• [THE DATA]
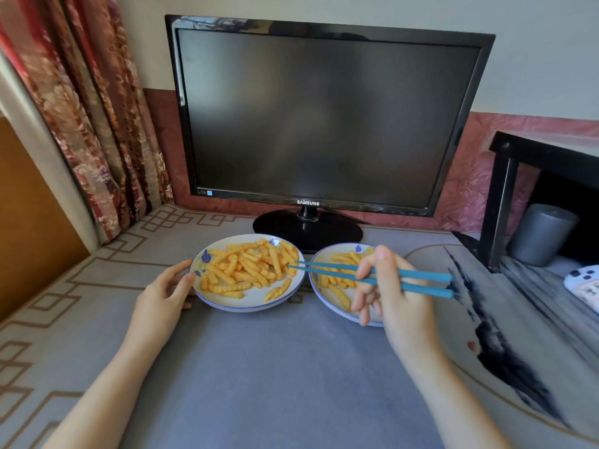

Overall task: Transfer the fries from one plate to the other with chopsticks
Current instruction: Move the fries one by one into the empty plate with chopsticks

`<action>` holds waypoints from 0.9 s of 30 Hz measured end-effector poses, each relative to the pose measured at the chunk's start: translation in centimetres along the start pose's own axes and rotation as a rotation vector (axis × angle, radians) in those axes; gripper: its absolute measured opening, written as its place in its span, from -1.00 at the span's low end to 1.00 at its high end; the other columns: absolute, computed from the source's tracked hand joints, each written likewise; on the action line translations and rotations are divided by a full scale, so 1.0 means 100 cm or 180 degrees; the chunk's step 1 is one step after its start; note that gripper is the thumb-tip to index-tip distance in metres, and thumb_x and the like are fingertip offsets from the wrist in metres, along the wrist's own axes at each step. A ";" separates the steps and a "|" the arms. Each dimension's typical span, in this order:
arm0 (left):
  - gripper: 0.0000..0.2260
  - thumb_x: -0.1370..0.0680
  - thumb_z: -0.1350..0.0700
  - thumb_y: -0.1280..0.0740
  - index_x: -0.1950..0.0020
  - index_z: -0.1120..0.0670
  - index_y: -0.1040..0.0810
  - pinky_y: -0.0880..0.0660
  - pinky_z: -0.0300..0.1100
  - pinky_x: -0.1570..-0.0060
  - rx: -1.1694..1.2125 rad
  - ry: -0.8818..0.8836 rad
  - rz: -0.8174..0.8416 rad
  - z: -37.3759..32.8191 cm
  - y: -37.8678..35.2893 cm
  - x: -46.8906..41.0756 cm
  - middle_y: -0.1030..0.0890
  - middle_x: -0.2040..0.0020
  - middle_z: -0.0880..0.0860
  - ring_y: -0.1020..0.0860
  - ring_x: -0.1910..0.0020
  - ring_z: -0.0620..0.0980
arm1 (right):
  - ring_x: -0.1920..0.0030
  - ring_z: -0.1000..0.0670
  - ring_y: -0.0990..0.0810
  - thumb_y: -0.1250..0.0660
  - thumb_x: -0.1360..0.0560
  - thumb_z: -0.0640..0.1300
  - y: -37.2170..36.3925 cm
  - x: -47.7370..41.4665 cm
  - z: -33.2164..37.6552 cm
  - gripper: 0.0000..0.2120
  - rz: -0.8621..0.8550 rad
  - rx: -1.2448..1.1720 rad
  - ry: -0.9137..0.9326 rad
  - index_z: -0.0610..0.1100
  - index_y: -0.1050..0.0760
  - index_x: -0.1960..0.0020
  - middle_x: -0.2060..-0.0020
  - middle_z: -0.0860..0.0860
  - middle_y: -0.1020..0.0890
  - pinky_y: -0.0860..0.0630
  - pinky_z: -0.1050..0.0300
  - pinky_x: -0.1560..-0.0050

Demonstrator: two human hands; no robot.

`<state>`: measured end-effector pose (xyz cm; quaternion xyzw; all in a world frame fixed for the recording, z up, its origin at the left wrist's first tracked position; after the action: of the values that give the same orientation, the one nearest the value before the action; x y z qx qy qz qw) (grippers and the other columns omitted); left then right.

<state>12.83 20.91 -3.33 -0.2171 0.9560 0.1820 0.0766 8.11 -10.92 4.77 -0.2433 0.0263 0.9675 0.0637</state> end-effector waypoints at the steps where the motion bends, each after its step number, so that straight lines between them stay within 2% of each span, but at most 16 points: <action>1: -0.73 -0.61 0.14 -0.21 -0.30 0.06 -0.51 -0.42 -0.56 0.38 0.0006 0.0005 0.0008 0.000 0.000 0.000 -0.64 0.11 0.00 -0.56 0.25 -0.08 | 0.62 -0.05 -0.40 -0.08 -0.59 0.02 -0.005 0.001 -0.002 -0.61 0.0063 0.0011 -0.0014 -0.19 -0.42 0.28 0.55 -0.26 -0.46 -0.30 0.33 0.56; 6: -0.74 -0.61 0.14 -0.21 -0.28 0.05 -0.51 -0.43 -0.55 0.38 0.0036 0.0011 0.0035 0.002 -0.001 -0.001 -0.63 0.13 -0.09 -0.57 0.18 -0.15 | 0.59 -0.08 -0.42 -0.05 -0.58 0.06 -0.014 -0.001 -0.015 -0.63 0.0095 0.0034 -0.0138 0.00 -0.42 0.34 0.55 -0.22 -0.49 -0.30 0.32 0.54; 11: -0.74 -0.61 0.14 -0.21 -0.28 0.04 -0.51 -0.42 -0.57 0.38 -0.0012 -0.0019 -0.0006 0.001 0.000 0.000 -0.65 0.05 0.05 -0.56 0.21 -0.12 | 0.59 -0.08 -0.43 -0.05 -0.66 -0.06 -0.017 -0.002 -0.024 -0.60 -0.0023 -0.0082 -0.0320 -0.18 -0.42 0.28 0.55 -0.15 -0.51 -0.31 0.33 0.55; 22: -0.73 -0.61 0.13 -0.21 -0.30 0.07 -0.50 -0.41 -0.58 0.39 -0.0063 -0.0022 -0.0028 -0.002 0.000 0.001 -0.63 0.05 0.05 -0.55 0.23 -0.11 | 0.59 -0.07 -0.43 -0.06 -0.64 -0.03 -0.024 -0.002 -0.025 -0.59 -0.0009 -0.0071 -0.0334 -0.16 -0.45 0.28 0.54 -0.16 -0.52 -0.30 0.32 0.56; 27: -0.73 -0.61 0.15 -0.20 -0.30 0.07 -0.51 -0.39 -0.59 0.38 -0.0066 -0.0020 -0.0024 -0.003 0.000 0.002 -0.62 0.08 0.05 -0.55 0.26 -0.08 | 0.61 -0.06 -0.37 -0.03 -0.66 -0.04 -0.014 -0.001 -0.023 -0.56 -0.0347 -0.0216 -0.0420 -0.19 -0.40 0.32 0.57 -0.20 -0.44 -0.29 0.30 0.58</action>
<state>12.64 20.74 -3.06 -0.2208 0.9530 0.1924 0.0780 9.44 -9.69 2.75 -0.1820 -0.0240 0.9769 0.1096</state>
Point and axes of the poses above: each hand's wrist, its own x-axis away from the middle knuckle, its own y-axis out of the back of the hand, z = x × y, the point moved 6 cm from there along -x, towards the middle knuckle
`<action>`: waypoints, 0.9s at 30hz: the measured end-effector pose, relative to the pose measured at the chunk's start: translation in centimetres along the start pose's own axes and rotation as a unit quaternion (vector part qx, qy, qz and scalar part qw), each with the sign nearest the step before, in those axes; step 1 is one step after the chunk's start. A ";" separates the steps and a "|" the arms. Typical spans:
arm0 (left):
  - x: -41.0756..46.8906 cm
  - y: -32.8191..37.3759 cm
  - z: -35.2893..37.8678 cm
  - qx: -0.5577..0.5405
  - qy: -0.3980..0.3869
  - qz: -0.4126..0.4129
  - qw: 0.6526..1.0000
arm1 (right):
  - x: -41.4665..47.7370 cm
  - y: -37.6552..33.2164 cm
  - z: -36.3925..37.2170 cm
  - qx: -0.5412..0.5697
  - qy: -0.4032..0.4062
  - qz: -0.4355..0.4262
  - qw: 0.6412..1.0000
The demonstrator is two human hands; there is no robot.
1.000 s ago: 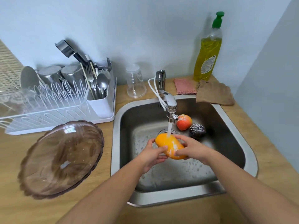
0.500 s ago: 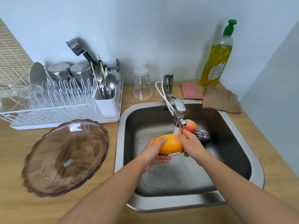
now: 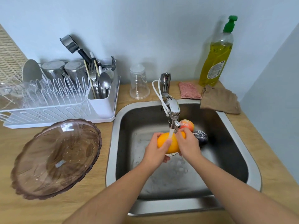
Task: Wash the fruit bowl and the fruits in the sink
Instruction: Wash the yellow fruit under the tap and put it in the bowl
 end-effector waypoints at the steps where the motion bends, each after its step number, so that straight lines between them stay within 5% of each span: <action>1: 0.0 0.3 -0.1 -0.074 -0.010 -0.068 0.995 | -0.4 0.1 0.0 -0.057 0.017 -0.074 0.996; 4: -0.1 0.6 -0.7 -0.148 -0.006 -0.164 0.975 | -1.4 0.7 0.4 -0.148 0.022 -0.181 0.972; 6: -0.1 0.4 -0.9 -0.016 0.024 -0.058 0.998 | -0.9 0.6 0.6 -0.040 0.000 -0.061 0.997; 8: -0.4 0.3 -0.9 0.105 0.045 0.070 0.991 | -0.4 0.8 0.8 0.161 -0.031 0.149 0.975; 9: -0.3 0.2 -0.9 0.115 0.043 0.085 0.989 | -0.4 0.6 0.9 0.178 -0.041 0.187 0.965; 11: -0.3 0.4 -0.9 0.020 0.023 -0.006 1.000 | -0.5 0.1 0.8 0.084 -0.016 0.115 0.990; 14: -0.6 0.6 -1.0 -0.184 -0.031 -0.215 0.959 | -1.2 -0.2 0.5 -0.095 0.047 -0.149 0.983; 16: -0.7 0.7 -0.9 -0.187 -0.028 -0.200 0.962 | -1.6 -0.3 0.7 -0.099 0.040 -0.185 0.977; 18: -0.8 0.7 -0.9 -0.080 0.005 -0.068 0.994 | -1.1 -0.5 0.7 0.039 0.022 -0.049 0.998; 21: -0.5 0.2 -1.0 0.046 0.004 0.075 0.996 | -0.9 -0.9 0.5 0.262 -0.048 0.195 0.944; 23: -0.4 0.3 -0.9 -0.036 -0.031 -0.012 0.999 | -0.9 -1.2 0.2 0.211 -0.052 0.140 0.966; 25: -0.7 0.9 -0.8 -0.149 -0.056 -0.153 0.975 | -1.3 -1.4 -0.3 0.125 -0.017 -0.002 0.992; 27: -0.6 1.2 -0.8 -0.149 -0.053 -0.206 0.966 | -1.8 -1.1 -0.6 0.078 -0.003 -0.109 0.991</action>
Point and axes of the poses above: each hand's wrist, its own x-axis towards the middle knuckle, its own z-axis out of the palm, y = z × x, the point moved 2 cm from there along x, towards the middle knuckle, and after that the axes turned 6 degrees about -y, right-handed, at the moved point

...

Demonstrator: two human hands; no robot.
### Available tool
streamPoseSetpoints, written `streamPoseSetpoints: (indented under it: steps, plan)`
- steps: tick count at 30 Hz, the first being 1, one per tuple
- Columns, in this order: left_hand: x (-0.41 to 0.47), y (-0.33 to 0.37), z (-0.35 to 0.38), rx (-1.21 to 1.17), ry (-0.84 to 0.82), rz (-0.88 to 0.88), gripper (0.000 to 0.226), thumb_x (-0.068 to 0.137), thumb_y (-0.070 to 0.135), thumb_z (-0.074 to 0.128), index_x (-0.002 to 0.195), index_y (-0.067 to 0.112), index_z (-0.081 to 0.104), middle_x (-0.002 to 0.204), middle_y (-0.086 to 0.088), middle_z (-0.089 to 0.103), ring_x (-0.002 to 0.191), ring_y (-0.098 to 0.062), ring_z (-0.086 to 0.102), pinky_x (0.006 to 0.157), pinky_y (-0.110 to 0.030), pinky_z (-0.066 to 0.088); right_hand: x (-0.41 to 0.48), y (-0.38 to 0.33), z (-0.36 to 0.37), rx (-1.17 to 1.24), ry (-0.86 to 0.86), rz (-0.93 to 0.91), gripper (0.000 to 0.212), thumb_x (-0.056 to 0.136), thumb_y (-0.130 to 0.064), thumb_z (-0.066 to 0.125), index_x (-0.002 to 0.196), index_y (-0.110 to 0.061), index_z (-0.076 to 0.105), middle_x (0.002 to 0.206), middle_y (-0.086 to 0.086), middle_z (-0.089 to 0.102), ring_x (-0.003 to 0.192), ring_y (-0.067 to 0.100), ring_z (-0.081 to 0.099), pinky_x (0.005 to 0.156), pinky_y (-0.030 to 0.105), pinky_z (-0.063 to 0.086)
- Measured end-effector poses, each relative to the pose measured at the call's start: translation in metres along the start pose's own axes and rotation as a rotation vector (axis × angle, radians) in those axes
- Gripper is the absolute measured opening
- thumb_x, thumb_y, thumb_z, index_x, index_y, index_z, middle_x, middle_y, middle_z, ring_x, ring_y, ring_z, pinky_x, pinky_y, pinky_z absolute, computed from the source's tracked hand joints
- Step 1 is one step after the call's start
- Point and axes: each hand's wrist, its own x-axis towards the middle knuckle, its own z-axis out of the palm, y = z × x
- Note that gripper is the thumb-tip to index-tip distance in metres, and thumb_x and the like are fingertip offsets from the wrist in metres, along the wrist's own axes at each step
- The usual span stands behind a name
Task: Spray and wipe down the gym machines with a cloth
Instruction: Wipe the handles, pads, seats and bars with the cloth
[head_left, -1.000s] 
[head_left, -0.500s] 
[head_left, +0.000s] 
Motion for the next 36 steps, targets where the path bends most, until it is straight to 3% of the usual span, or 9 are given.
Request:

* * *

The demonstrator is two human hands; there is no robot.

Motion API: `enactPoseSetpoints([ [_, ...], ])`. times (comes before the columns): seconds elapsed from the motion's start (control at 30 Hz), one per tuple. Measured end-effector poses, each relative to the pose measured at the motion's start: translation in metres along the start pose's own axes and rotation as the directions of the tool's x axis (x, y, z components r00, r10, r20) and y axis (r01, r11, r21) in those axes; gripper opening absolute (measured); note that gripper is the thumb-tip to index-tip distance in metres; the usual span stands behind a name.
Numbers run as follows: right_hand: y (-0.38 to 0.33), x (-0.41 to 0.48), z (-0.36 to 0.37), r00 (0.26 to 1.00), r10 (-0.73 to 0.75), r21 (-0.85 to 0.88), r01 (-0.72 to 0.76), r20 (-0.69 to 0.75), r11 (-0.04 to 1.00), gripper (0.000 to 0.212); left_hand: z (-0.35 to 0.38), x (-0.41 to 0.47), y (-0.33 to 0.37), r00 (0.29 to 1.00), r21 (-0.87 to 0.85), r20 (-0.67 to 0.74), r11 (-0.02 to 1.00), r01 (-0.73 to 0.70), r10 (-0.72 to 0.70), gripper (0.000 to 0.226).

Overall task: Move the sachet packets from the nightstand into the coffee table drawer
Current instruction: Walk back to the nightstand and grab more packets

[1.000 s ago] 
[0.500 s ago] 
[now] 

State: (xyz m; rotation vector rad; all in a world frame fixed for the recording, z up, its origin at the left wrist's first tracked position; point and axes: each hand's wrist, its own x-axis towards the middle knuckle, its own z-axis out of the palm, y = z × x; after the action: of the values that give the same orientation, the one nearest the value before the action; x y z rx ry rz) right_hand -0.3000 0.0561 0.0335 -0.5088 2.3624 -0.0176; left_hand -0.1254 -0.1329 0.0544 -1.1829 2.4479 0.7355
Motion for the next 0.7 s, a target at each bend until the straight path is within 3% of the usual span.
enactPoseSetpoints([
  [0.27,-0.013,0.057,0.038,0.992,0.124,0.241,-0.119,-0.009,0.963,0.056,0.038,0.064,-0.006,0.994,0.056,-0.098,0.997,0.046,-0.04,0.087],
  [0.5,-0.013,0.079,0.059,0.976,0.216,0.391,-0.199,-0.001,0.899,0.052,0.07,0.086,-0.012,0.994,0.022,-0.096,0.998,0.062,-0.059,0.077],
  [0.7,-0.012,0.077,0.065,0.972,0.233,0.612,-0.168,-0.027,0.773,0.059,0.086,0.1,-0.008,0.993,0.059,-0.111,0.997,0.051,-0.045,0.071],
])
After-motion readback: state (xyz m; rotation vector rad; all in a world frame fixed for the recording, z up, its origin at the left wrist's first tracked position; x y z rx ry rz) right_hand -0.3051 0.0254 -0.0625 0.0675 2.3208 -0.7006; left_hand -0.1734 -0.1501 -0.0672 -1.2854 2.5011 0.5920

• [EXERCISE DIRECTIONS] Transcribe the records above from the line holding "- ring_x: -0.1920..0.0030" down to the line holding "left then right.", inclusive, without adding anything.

• [ANSWER BELOW]
  - ring_x: -0.1920..0.0030
  - ring_z: -0.1000..0.0670
  - ring_y: -0.0990..0.0810
  - thumb_y: -0.1250..0.0660
  - thumb_x: -0.1360..0.0560
  - thumb_z: -0.0640..0.1300
  - y: -37.2170..36.3925 cm
  - x: -47.7370..41.4665 cm
  - z: -33.2164..37.6552 cm
  - gripper: 0.0000..0.2120
  - rz: -0.8621..0.8550 rad
  - rx: -1.2448..1.1720 rad
  - ry: -0.9137..0.9326 rad
  - index_z: -0.0610..0.1100
  - index_y: -0.1050..0.0760
  - index_x: -0.1960..0.0020
  - middle_x: -0.2060..-0.0020
  - middle_z: -0.0860..0.0860
  - middle_y: -0.1020..0.0890
  - pinky_y: -0.0860..0.0630
  - pinky_z: -0.1050..0.0300
  - pinky_x: -0.1560..-0.0050

Demonstrator: two human hands; no robot.

`<state>`: measured end-effector pose (xyz cm; quaternion xyzw; all in a world frame fixed for the recording, z up, its origin at the left wrist's first tracked position; after the action: of the values that give the same orientation, the one nearest the value before the action; x y z qx qy qz qw) (grippers and the other columns omitted); left then right.

This exercise requires no additional answer.